→ **ASSIGNED TASK**:
Leave out the pictures, and copy exactly the lines from the line with "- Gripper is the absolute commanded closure" through the last line of the data below.

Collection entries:
^^^^

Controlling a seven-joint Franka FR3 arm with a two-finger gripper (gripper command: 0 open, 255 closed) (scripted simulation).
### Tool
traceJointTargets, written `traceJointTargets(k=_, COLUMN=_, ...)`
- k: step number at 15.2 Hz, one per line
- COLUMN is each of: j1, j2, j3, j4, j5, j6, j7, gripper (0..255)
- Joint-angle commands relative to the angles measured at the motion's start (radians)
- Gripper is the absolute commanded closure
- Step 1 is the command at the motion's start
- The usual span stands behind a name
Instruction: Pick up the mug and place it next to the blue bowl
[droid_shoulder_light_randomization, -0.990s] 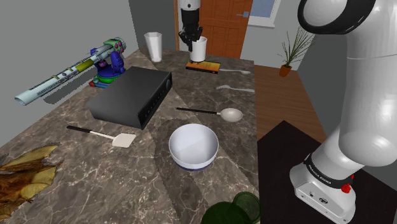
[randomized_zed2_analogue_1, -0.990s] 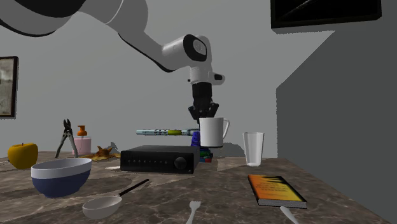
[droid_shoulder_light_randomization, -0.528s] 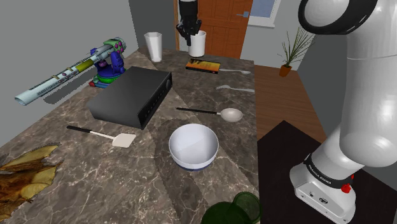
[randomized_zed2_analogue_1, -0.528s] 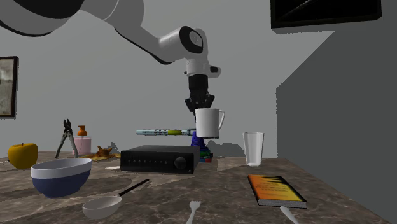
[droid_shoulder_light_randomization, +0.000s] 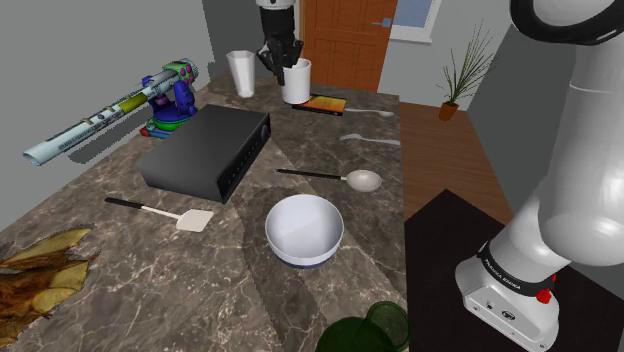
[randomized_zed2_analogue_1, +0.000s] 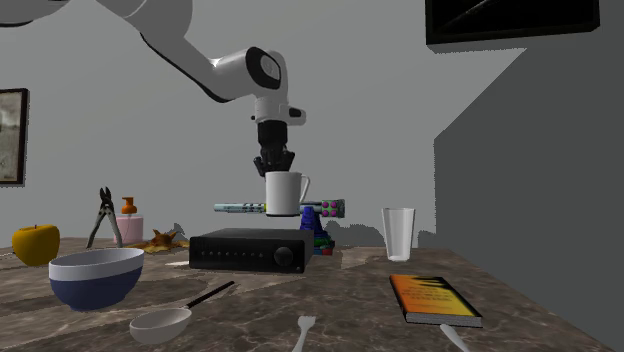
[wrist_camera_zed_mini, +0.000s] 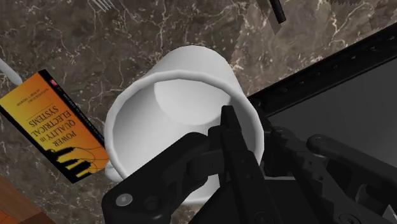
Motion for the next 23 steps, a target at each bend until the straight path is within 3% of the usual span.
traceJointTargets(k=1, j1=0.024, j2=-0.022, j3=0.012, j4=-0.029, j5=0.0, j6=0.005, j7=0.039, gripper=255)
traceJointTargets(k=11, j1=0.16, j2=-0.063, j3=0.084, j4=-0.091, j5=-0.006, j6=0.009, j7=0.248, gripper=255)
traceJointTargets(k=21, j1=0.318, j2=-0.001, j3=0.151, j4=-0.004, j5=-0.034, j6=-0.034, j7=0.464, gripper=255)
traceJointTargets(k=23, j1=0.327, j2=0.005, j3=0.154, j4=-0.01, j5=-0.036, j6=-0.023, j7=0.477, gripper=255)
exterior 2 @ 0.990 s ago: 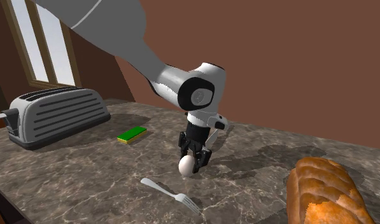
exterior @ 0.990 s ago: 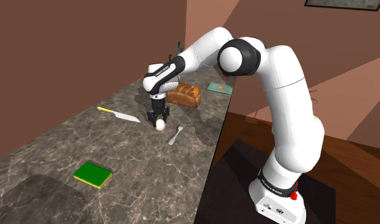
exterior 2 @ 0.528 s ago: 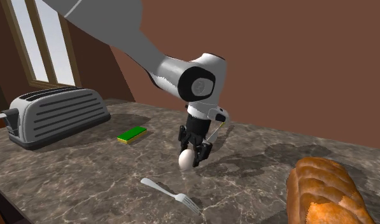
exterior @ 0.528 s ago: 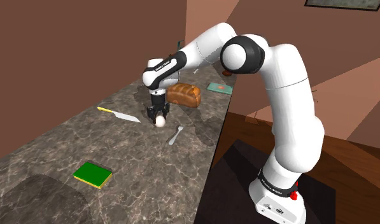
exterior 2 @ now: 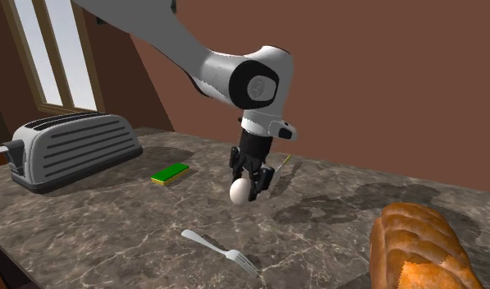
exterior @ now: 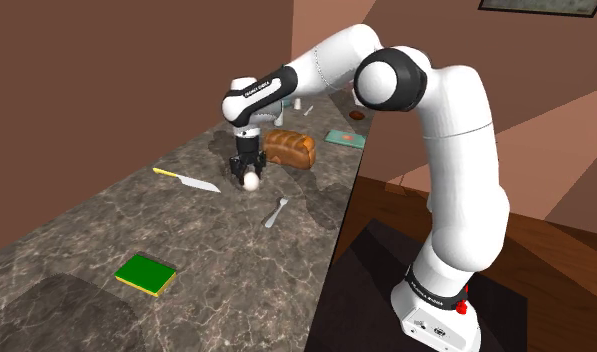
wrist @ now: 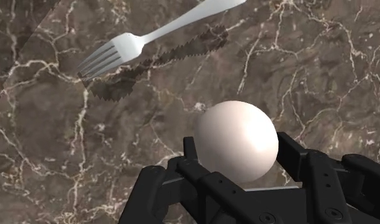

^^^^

→ **RESULT BELOW**:
- Gripper is the absolute commanded closure
- Step 1 is the command at the motion's start
- The usual span stands behind a name
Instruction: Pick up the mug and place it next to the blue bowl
[droid_shoulder_light_randomization, -0.990s] 
[randomized_zed2_analogue_1, -0.990s] 
[droid_shoulder_light_randomization, -0.528s] 
[randomized_zed2_analogue_1, -0.528s] 
[droid_shoulder_light_randomization, +0.000s] 
[randomized_zed2_analogue_1, +0.000s] 
[wrist_camera_zed_mini, +0.000s] 
Motion for the next 23 steps, a target at each bend until the straight path is within 3% of the usual span.
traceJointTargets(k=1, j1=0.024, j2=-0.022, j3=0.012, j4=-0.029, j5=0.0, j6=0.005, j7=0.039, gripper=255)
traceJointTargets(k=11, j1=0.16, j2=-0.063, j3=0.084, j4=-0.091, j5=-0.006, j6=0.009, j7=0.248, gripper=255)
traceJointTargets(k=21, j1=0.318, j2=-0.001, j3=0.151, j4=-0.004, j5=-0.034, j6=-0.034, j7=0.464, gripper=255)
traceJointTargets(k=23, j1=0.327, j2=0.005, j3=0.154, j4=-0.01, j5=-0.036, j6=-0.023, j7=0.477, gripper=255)
exterior 2 @ 0.990 s ago: 
exterior @ 0.990 s ago: 
exterior 2 @ 0.528 s ago: 
exterior @ 0.528 s ago: 
exterior 2 @ now: 
exterior @ now: 
wrist @ now: 

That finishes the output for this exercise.